One of our cupcake projects yielded more than we could eat, even with the help of our younger siblings. My friend decided that the best solution would be to bring the leftovers to school and hand them out to our classmates. We split the cupcakes into two Tupperwares, and each agreed to carry one through the halls the following day until they had all been polished off.


It’s hard to be intimidated by someone whose fingers are clumsily covered in starchy frosting — and it’s easier to strike up a polite rapport with them over a shared love of sugar.


It’s amazing how much attention you attract in a high school hallway at 8 a.m. when you have half a dozen heavily frosted green cupcakes in hand. People who I would only barely call polite acquaintances were quick to smile at me a bit bigger, as if just the sight of an inherently fun dessert like a cupcake suddenly made up for the fact that they had been dragged out of bed and into our prison of learning.

By the end of that day, I think we’d had a hand in fueling members of the soccer, baseball, and lacrosse teams. I realized that the boys who I was usually so shy around were actually a lot less intimidating than I’d made them out to be. It’s hard to be intimidated by someone whose fingers are clumsily covered in starchy frosting — and it’s easier to strike up a polite rapport with them over a shared love of sugar.

My friend and I were so amused by the situation that we decided to do it again — and again after that. About once a week, you could find us carrying our baking overflow through the halls in increasingly larger Tupperwares, often passing helpings off to gangly boys in practice jerseys as they hurried to catch the bus to a game.

I had so little experience with dating or romance at this point in my life, and our endeavor hardly registered with me as something even remotely flirtatious. Instead, it was the first time I really understood the way food can be a gateway between people.

For my community of dessert-craving, socially awkward high schoolers, it was simple cupcakes, yellow and Funfetti mixes whipped up straight from the box, pumped full of food dye, and slathered in canned frosting. The messy, over-sweet snacks that my friend and I had made mostly because we were bored were breaking down the nerves that had been keeping me an arm’s length from so many people throughout my adolescent life.

At the beginning, most of my interactions with these new friends were more or less transactional; soon, they become more complimentary; and within a few weeks, our conversations turned from baked goods to homework, college applications, and weekend plans.


It was the first time I really understood the way food can be a gateway between people.


While I was still baking and packing up my Tupperware often, I was gaining enough confidence to jump into conversations even when I didn’t have a container of sweets acting as a buffer between me and the other person. Simply by sharing my love of baking and putting myself a few steps beyond my comfort zone, I had managed to vastly widen my social circle.
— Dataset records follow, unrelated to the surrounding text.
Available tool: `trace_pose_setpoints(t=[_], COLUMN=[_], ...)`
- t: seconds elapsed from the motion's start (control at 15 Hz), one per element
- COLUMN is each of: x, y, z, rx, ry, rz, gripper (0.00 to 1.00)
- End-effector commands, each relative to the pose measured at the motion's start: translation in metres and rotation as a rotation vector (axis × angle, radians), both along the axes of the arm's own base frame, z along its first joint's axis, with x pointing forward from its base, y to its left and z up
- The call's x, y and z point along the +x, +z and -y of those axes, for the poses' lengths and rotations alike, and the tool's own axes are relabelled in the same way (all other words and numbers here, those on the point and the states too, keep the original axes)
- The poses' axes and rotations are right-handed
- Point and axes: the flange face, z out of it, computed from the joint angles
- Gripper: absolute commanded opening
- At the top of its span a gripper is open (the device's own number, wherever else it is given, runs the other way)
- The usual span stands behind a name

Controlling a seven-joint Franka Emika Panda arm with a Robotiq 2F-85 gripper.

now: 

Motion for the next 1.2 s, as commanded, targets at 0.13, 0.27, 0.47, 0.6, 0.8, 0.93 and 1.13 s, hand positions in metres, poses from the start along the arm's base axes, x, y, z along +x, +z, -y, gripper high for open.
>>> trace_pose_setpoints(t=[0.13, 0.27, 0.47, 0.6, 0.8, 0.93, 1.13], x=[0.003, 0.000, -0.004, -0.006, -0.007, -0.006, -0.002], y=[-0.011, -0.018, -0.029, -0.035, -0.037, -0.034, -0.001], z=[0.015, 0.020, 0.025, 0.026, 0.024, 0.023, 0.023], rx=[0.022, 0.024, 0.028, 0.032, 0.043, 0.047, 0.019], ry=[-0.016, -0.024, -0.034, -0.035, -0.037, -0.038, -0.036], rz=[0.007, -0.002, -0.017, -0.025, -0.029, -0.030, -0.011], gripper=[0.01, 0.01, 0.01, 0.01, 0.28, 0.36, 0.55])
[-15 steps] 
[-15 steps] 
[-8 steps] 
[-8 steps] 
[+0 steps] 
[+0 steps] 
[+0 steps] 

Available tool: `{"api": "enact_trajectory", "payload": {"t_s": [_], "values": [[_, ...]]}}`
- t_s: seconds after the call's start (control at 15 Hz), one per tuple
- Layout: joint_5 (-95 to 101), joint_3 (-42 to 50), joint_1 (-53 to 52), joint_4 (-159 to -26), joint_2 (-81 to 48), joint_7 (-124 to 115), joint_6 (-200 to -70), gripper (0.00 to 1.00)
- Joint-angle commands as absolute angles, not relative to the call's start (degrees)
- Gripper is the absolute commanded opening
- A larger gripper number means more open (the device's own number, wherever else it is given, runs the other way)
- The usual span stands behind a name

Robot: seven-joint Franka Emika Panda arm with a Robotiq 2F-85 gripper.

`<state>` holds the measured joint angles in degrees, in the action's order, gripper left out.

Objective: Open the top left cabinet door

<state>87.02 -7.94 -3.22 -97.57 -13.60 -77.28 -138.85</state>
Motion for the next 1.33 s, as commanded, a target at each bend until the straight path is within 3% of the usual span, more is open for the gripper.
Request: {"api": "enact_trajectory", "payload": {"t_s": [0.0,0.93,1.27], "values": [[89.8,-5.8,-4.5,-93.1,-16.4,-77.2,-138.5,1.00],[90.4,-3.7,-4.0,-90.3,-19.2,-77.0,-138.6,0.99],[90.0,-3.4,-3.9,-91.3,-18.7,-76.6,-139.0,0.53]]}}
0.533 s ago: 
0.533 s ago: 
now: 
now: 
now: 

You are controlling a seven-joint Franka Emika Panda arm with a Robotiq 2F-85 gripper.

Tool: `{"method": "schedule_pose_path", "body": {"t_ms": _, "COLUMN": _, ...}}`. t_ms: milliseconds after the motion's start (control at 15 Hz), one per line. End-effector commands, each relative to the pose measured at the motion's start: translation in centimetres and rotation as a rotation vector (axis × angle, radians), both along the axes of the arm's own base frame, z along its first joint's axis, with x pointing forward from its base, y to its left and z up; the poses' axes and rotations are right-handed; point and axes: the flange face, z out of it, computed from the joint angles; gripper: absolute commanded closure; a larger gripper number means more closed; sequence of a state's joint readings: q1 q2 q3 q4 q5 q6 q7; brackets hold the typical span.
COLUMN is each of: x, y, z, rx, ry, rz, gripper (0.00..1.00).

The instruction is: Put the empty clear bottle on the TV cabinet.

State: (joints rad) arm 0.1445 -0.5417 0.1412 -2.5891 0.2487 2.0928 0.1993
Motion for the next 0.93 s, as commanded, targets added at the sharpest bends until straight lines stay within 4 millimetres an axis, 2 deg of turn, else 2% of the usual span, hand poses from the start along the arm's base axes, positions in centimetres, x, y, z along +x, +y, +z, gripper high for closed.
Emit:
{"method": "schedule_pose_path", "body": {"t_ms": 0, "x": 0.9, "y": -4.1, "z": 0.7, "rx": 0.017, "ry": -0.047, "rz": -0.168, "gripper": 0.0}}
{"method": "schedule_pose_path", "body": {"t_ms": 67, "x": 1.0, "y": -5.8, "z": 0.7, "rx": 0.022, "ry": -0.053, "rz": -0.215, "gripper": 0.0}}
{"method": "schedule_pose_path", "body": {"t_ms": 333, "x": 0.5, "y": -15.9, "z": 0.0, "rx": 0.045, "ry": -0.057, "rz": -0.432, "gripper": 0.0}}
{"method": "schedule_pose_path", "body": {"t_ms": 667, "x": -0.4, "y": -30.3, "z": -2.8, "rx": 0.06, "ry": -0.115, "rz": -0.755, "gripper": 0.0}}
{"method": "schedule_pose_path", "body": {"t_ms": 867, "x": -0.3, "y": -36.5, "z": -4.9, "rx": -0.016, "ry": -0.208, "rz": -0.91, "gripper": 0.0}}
My now-husband was part of that wider circle. In the nine years since he shyly posted on my Facebook to thank me for sharing a treat with him, food — especially of the dessert variety — has continued to inform our love story.

I still bake for him regularly. Although I try for more elevated recipes these days, there’s something about the taste of cupcakes mixed from a box or cookies sliced from a refrigerated roll that always reminds me of the sweetness that comes from sharing love through even the most simple kinds of food, and from using it to find connection with other people.